Warhorse Doubles Down on Difficulty: Why Kingdom Come Refuses Easy Mode

Warhorse Doubles Down on Difficulty: Why Kingdom Come Refuses Easy Mode

Warhorse Studios knows exactly what it's doing when it makes Kingdom Come: Deliverance brutally difficult. The studio's new creative director has now spelled out why the developer stands firm on a design philosophy that deliberately pushes players away rather than embracing universal accessibility.

Prokop Jirsa, who has been at Warhorse since 2014, laid out the core difference separating his studio from most others in the industry. Where competitors use playtesting data to identify friction points and smooth them away, Warhorse does the opposite. The studio views struggle as a feature, not a bug.

"If you overcome the friction, or the friction is intentionally there, then the friction helps you," Jirsa explained in an interview with PC Gamer. "Because you overcome the friction, you feel better about yourself, you feel that you've actually overcome some actual problem or difficulty."

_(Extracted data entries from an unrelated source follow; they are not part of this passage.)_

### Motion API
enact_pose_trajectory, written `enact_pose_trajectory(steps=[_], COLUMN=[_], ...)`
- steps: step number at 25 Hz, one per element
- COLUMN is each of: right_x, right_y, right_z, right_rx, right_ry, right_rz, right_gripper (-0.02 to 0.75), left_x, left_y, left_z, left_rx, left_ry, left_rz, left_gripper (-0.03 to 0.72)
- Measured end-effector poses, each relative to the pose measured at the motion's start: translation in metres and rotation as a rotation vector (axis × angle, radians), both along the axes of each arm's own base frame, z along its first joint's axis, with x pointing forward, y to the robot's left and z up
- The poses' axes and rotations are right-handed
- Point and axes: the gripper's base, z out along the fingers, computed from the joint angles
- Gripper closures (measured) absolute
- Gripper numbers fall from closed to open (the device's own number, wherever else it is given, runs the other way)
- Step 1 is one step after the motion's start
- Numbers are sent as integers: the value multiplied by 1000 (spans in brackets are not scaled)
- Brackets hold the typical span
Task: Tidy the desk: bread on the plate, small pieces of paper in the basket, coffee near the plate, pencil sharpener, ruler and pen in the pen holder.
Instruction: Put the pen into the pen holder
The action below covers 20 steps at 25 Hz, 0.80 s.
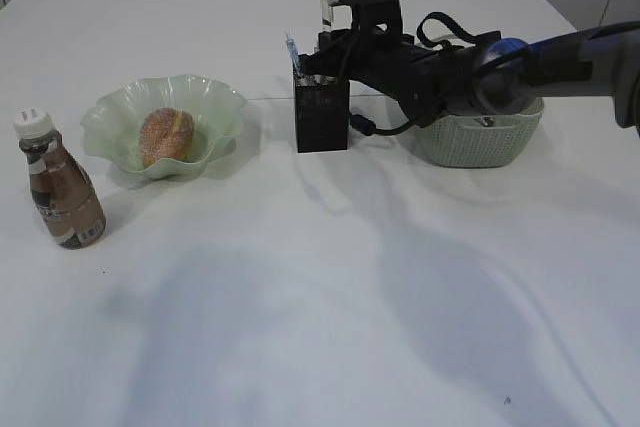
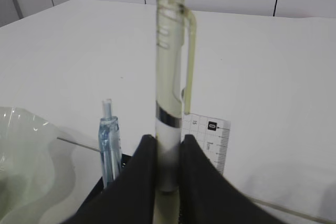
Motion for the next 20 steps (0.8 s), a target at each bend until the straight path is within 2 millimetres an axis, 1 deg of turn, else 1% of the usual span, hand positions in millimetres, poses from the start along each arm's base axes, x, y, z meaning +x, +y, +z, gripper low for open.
enact_pose_trajectory(steps=[14,20], right_x=[0,0], right_y=[0,1], right_z=[0,0], right_rx=[-10,-38], right_ry=[-2,-11], right_rz=[2,19], right_gripper=[601,529], left_x=[0,0], left_y=[0,0], left_z=[1,1], left_rx=[-4,-4], left_ry=[-16,-16], left_rz=[2,2], left_gripper=[413,413])
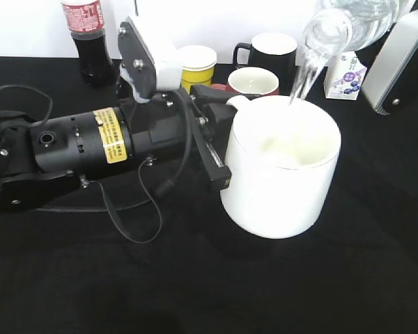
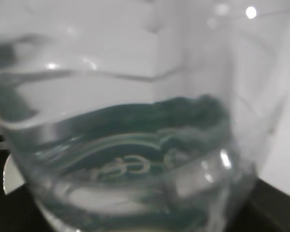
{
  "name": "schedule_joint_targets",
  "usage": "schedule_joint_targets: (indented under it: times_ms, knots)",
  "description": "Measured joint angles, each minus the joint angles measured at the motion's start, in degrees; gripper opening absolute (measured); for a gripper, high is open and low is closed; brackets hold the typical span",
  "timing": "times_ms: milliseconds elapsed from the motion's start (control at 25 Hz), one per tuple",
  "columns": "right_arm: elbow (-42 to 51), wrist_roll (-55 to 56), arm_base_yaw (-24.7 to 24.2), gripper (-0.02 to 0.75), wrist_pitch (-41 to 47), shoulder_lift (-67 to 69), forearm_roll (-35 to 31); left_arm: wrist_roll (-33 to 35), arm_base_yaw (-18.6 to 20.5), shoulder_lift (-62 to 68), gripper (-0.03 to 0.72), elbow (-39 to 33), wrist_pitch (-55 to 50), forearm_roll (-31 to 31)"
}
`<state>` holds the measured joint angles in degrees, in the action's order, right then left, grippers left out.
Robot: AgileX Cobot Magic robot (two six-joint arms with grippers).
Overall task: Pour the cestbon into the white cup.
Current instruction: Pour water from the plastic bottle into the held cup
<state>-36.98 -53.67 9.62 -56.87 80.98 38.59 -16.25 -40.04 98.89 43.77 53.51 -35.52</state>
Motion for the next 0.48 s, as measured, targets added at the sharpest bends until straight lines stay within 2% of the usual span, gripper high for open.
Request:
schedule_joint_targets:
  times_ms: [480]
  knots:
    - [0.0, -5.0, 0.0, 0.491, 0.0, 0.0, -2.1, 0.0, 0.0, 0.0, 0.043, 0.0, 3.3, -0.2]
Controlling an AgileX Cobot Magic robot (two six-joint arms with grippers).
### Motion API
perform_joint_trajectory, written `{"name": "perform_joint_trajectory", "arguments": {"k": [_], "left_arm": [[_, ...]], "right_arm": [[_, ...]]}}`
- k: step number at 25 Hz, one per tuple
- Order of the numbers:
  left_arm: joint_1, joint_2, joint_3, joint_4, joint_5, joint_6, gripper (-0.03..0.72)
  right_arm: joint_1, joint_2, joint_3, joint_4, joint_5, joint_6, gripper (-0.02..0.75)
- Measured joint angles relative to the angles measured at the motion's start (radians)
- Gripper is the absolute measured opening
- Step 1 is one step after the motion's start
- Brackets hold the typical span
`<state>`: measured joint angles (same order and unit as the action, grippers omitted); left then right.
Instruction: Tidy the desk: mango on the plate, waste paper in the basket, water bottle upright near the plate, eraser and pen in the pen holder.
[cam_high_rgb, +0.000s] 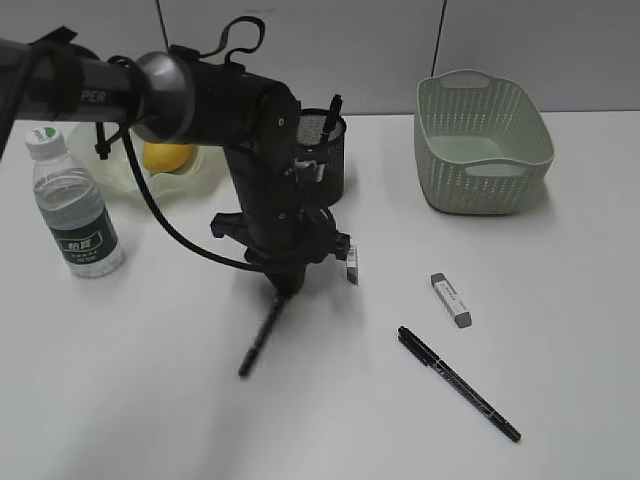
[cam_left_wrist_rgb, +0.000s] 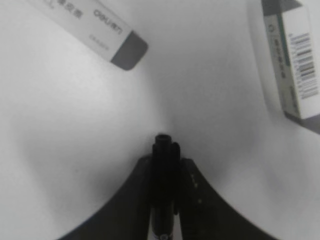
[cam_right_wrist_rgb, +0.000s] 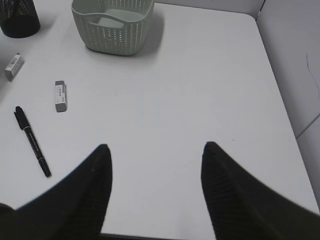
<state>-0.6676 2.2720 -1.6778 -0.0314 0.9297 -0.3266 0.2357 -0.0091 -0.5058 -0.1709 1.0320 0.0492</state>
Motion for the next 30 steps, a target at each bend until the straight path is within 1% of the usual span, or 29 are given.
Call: {"name": "perform_joint_trajectory", "arguments": {"k": [5,8,10,14,18,21,25,26,28,30], "left_arm": [[-0.002,-0.055,0.001,0.038,0.02,0.0,0.118],[-0.002,-0.15,0.002,0.042,0.009,0.0,0.118],[-0.002,-0.234,0.002,0.047,-0.04,0.0,0.118],[0.007,-0.358,0.002,0.049,-0.262,0.0,0.118],[0.027,-0.383,0.002,0.067,-0.506,0.0,0.118],[0.033,-0.357,0.002,0.128,-0.674,-0.001,0.118],[0.033,-0.293,0.002,0.237,-0.975,-0.001,0.118],[0.034,-0.276,0.002,0.25,-1.048,-0.001,0.118],[0.035,-0.242,0.002,0.26,-1.144,0.0,0.118],[0.039,-0.216,0.002,0.266,-1.18,0.005,0.118]], "right_arm": [[0.0,0.0,0.0,0.0,0.0,0.0,0.458],[0.0,0.0,0.0,0.0,0.0,0.0,0.458],[0.0,0.0,0.0,0.0,0.0,0.0,0.458],[0.0,0.0,0.0,0.0,0.0,0.0,0.458],[0.0,0.0,0.0,0.0,0.0,0.0,0.458],[0.0,0.0,0.0,0.0,0.0,0.0,0.458],[0.0,0.0,0.0,0.0,0.0,0.0,0.458],[0.0,0.0,0.0,0.0,0.0,0.0,0.458],[0.0,0.0,0.0,0.0,0.0,0.0,0.458],[0.0,0.0,0.0,0.0,0.0,0.0,0.458]]}}
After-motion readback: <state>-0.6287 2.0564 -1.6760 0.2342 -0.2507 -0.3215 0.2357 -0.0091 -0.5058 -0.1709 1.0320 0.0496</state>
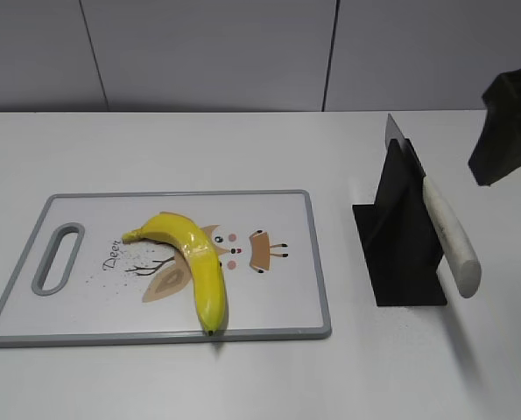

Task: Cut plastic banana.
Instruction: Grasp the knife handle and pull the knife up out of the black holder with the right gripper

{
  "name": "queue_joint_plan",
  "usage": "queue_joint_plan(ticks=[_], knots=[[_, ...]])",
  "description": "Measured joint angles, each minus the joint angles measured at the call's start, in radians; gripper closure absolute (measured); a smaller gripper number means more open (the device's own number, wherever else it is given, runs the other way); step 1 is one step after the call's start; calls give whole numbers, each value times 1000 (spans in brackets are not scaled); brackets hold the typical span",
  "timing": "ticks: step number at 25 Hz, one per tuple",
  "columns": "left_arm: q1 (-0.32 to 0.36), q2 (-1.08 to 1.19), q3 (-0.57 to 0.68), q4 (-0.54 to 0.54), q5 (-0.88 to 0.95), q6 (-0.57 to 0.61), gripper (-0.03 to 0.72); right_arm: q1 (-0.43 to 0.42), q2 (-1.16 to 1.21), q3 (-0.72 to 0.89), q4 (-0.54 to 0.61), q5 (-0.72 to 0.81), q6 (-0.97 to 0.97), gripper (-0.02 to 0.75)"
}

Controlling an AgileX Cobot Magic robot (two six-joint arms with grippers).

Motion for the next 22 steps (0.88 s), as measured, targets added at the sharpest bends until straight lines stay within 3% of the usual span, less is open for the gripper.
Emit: queue_joint_plan(ticks=[8, 18, 22], knots=[[0, 0, 0, 0, 0, 0, 99, 0, 205, -4, 16, 5, 72, 164], [0, 0, 0, 0, 0, 0, 99, 0, 406, -5, 16, 5, 109, 232], [0, 0, 0, 0, 0, 0, 99, 0, 435, -5, 16, 5, 140, 300]])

The math is straightforward. Playtesting typically reveals what Jirsa calls "friction points" where players get confused or frustrated. Standard industry practice means removing those obstacles. Warhorse instead keeps them in, banking that the satisfaction of pushing through difficulty creates a more meaningful experience than a frictionless ride.

It's a trade. The studio accepts that it will lose players hunting for smooth, effortless gameplay. Those players have plenty of other options. Kingdom Come isn't for them.

"You will lose some players that are really not there for any friction, they just want to have this smooth experience," Jirsa said. "And there's nothing bad about smooth experiences! They have their place... but we are intentionally different."

The bet appears to be paying off. Kingdom Come: Deliverance 2 earned a 9 out of 10 from IGN, with reviewers praising its melee combat and story execution. The second game delivers on promises the original made, refined through experience.

The studio hasn't announced its next project, though industry chatter has linked Warhorse to a potential Lord of the Rings RPG. Separately, franchise director Daniel Vávra stepped away from his role in February to develop a Kingdom Come movie. Despite some recent scrutiny over generative AI use, Warhorse has established itself as willing to bet against industry trends when the creators believe in the vision.

Author Emily Chen: "Warhorse's refusal to sand down every sharp edge proves that the most engaged players sometimes crave friction, not polish."